The company plans to develop T cell therapies based on its T cell receptor (TCR) fusion construct (TRuC) platform. According to the company, the technology is designed to reprogram the TCR complex to recognize specific tumor antigens, and aims to apply its approch to solid as well as hematological cancers.
bluebird bio Inc. (NASDAQ:BLUE) and NeuroDerm Ltd. (NASDAQ:NDRM) each priced follow-on offerings, raising a combined $325 million.
bluebird raised $250 million through the sale of 3.3 million shares at $76 in a deal underwritten by Goldman Sachs, BofA Merrill Lynch, Cowen, Wells Fargo and Wedbush PacGrow. The price was a 4% discount to bluebird's close of $78.95 on Tuesday, before the offering was announced after market hours. bluebird slipped $8.45 (11%) to $70.50 on Wednesday.
On Nov. 30, bluebird gained 14% after it reported data from a Phase I trial showing that bb2121 led to an overall response rate of 78% in patients with multiple myeloma. The company shares rights with Celgene Corp. (NASDAQ:CELG) to bb2121, which comprises autologous T cells transduced ex vivo with an anti-BCMA02 chimeric antigen receptor (CAR) lentiviral vector targeting BCMA (see BioCentury Extra, Nov. 30).
NeuroDerm Ltd. (NASDAQ:NDRM) raised $75 million through the sale of 4 million shares at $18.75. Jefferies, Cowen, Raymond James and Roth Capital Partners were underwriters. The price was a 2% discount to the company's close of $19.15 on Tuesday, before the offering was announced after market hours. NeuroDerm lost $0.40 to $18.75 on Wednesday.
On Monday, NeuroDerm added 26% after revealing a new, shorter regulatory path in the U.S. for ND0612 to treat Parkinson's disease. The candidate delivers liquid levodopa/carbidopa continuously via a subcutaneous belt pump (see BioCentury Extra, Dec. 5).
Nordic Nanovector ASA (OSE:NANO) raised NOK498.7 million ($59.2 million) through the sale of 4.4 million shares at NOK114 in a private placement. DNB Markets, Jefferies and ABG Sundal Collier were underwriters.
Nordic Nanovector intends to use the funds for a planned Phase II study of Betalutin plus Rituxan rituximab to treat non-Hodgkin's lymphoma (NHL) and a Phase I study of an antibody-radionuclide conjugate targeting CD37. Betalutin is a lutetium-177 radiopharmaceutical conjugated to the anti-CD37 mAb lilotomab.

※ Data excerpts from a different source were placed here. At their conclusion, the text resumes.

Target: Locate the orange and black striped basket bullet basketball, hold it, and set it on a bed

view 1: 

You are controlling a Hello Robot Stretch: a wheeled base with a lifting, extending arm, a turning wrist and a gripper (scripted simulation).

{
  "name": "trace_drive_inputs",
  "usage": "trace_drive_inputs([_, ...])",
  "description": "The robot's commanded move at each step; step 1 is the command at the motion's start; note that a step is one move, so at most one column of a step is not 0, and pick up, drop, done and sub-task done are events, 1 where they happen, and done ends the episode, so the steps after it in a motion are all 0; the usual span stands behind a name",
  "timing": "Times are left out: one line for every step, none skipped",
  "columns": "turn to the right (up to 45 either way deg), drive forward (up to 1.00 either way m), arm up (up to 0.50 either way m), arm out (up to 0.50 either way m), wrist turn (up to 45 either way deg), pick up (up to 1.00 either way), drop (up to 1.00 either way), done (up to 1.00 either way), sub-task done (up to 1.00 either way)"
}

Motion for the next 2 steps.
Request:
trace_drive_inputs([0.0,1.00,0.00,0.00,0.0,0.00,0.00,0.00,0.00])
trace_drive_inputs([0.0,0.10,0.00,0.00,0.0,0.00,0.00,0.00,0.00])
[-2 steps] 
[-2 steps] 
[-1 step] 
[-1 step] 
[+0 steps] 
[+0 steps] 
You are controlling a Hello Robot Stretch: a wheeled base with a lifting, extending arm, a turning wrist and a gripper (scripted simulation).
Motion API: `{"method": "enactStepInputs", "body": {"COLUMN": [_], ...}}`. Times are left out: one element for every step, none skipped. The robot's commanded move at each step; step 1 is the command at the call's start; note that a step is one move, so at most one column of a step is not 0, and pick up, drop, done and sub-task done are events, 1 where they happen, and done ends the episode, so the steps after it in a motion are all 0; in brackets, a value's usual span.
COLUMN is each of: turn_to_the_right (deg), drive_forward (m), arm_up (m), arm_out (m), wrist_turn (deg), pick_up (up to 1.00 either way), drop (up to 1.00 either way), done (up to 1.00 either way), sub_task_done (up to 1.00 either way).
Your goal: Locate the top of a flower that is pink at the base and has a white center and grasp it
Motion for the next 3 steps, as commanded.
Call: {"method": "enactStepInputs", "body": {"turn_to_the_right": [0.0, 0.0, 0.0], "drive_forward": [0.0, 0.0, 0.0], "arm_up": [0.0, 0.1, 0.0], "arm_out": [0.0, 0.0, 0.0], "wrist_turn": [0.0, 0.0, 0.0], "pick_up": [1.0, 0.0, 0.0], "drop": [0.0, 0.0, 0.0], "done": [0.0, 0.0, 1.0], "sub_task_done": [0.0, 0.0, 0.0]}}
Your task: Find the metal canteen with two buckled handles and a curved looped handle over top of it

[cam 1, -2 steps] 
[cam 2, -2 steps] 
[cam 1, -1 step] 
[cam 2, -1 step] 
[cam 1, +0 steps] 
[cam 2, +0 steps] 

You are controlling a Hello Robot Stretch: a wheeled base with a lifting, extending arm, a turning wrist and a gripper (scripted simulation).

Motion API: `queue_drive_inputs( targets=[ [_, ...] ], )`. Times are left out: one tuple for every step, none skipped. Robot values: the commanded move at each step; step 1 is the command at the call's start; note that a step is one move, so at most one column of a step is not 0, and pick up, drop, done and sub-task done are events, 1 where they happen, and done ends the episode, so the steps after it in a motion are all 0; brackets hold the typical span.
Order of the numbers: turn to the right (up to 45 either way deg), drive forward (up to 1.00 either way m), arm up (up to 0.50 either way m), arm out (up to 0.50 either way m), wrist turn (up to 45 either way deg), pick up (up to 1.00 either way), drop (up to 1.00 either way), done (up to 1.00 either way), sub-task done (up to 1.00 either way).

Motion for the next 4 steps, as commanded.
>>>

Nordic Nanovector proposed the offering after market hours on Tuesday, and slipped NOK3 to NOK117.50 on Wednesday.
In a new report describing its outlook for pharmaceutical spending, Quintiles IMS Holdings Inc. (NYSE:Q) said it expects both list and net prices of U.S. drugs to grow more slowly in the next five years than in recent years. It predicted an 8-11% annual increase in invoice prices for branded pharmaceuticals in the U.S. through 2021, down from 12-13% from 2011-14. It estimated annual net price increases of 2-5%, compared with increases of 4.9-9.1% from 2011-14.
The report said drug pricing, specifically the difference between gross and net prices, will be a key issue for the incoming Trump administration.
President-elect Donald Trump's transition team has two candidates on the short list for FDA commissioner, a source on the team told BioCentury. In addition to Scott Gottlieb, a resident scholar at the American Enterprise Institute who previously has been tipped for the job, the team is considering Jim O'Neill, a managing director at Mithril Capital. That firm was co-founded by Peter Thiel, a Silicon Valley entrepreneur who was an early backer of Trump's presidential campaign.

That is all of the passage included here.